- What to do -
No picture belongs in the copy. Repeat each line below exactly.

- Exercise data -

····················

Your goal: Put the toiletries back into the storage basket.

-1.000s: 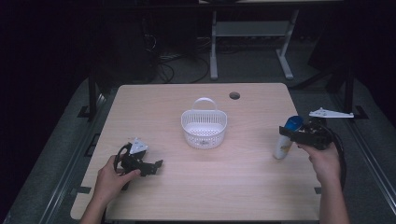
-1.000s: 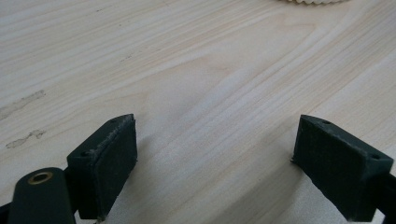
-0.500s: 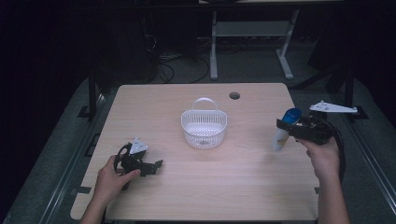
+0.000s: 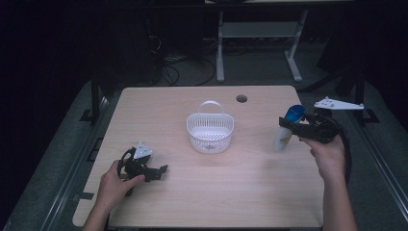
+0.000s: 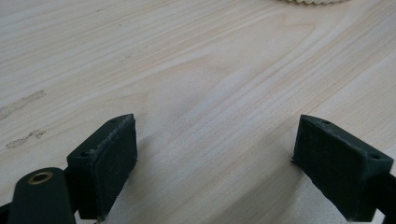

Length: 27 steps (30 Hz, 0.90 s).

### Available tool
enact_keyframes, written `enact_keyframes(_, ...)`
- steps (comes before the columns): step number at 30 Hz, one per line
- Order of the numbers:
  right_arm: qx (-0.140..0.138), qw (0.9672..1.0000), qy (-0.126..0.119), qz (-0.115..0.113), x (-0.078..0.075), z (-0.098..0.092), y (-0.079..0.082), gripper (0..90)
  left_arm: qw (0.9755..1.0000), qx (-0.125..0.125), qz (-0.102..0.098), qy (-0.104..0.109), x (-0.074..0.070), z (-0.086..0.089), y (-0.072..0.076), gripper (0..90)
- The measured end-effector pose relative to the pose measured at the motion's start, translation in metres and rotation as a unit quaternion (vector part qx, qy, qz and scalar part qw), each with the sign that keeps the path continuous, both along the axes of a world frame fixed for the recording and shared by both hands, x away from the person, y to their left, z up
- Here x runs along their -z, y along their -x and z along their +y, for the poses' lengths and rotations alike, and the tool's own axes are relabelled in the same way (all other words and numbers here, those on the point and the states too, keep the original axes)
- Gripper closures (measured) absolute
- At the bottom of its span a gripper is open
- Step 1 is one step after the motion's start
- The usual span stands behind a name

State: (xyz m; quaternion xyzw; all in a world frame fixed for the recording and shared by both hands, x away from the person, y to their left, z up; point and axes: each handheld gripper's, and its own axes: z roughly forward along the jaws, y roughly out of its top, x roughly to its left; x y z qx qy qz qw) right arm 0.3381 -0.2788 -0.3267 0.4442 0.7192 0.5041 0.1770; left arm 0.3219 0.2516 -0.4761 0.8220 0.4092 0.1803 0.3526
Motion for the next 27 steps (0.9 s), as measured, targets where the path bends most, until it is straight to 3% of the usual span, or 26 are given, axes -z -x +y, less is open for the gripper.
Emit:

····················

- Your response -
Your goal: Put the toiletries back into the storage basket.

-1.000s: 
-1.000s: 
-0.500s: 
+0.000s: 
+0.000s: 

Length: 27 steps (30 Hz, 0.90 s).

### Available tool
enact_keyframes, written `enact_keyframes(_, ...)`
- steps (comes before the columns): step number at 30 Hz, one per line
- Order of the numbers:
  right_arm: qx (-0.140..0.138), qw (0.9672..1.0000), qy (-0.126..0.119), qz (-0.115..0.113), x (-0.078..0.075), z (-0.098..0.092), y (-0.079..0.082), gripper (0..90)
  left_arm: qw (0.9755..1.0000), qx (-0.125..0.125), qz (-0.102..0.098), qy (-0.104..0.109), x (-0.074..0.070), z (-0.086..0.089), y (-0.072..0.076), gripper (0..90)
- The measured end-effector pose relative to the pose measured at the motion's start, translation in metres and rotation as a unit quaternion (vector part qx, qy, qz and scalar part qw), each with the sign that keeps the path continuous, both along the axes of a world frame fixed for the recording and shared by both hands, x away from the person, y to their left, z up
- Here x runs along their -z, y along their -x and z along their +y, for the poses' lengths and rotations alike, and the tool's own axes are relabelled in the same way (all other words and numbers here, those on the point and the states too, keep the original axes)
- Gripper closures (measured) absolute
- At the bottom of its span a gripper is open
- Step 1 is one step after the motion's start
- The usual span stands behind a name

State: (xyz m; quaternion xyzw; all in a world frame fixed for the recording and shared by both hands, x away from the person, y to their left, z up; point and axes: each handheld gripper's, and its own axes: z roughly forward along the jaws, y roughly out of its top, x roughly to its left; x y z qx qy qz qw) right arm 0.3381 -0.2788 -0.3267 0.4442 0.7192 0.5041 0.1770; left arm 0.3219 0.2516 -0.4761 0.8220 0.4092 0.1803 0.3526
Motion for the next 27 steps (0.9 s), as measured, targets where the path bends most, until it is straight to 3% of the usual span, or 26 are given, axes -z -x +y, less is open for the gripper.
Emit:

Work on the exercise is now finished.